* [EXERCISE OBJECTIVE]: From the line that has "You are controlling" down to the last line of the data below, set down every line exactly, but none of the pictures.

***

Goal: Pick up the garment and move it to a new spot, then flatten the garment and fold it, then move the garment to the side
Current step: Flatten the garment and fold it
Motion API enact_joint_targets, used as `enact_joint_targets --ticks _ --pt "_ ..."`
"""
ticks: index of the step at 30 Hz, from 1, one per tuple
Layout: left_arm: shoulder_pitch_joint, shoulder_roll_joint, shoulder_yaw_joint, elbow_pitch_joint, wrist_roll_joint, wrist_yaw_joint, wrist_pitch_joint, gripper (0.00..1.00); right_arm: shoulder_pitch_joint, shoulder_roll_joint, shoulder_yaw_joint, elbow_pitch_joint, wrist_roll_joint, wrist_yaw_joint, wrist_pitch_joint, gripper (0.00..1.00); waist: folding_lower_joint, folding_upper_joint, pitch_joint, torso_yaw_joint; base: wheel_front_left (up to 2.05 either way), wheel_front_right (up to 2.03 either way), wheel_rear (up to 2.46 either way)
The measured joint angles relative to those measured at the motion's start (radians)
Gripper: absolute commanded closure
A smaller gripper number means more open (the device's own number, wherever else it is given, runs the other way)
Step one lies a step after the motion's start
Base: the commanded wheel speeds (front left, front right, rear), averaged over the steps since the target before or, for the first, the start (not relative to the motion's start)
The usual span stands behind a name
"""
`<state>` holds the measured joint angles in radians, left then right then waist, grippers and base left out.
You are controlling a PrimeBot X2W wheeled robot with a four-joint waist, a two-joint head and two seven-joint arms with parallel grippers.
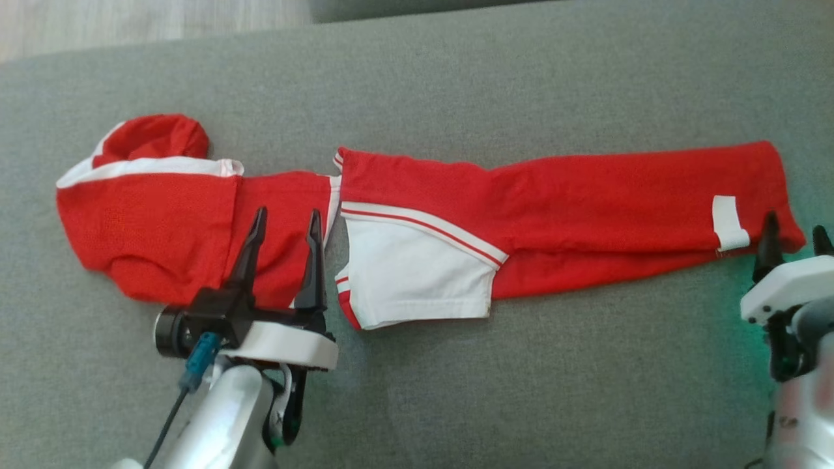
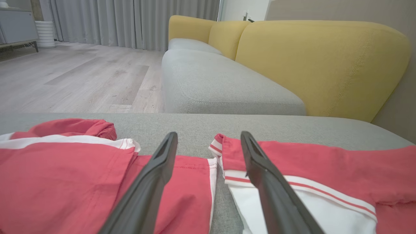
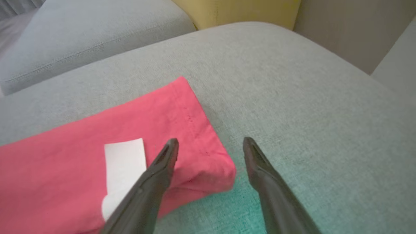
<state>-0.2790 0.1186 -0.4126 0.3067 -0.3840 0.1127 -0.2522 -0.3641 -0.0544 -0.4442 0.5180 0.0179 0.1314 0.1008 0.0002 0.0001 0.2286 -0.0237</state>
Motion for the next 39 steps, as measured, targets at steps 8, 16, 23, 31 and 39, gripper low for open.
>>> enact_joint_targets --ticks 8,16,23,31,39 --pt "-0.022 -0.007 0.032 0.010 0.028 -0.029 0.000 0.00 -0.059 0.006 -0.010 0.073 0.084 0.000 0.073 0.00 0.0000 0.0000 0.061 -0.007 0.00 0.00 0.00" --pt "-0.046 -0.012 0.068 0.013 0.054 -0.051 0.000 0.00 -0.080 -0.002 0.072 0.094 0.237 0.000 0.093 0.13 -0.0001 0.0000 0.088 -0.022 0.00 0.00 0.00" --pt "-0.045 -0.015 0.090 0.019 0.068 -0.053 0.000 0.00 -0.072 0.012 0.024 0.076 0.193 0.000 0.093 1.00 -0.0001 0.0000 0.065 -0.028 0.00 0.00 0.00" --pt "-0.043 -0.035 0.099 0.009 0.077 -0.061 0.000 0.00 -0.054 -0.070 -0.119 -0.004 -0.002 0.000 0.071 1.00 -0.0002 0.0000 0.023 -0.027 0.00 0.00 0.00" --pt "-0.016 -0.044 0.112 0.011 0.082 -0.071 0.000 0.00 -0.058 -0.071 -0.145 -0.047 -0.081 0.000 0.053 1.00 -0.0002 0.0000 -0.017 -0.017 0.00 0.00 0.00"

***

* [RESPONSE]:
You are controlling a PrimeBot X2W wheeled robot with a four-joint waist, a two-joint head and two seven-joint arms with parallel grippers.
<state>-0.2790 0.1186 -0.4126 0.3067 -0.3840 0.1127 -0.2522 -0.3641 -0.0544 -0.4442 0.5180 0.0179 0.1314 0.1008 0.0002 0.0001 0.2286 -0.0237</state>
Motion for the next 39 steps, as measured, targets at steps 8, 16, 23, 31 and 39, gripper low for open.
>>> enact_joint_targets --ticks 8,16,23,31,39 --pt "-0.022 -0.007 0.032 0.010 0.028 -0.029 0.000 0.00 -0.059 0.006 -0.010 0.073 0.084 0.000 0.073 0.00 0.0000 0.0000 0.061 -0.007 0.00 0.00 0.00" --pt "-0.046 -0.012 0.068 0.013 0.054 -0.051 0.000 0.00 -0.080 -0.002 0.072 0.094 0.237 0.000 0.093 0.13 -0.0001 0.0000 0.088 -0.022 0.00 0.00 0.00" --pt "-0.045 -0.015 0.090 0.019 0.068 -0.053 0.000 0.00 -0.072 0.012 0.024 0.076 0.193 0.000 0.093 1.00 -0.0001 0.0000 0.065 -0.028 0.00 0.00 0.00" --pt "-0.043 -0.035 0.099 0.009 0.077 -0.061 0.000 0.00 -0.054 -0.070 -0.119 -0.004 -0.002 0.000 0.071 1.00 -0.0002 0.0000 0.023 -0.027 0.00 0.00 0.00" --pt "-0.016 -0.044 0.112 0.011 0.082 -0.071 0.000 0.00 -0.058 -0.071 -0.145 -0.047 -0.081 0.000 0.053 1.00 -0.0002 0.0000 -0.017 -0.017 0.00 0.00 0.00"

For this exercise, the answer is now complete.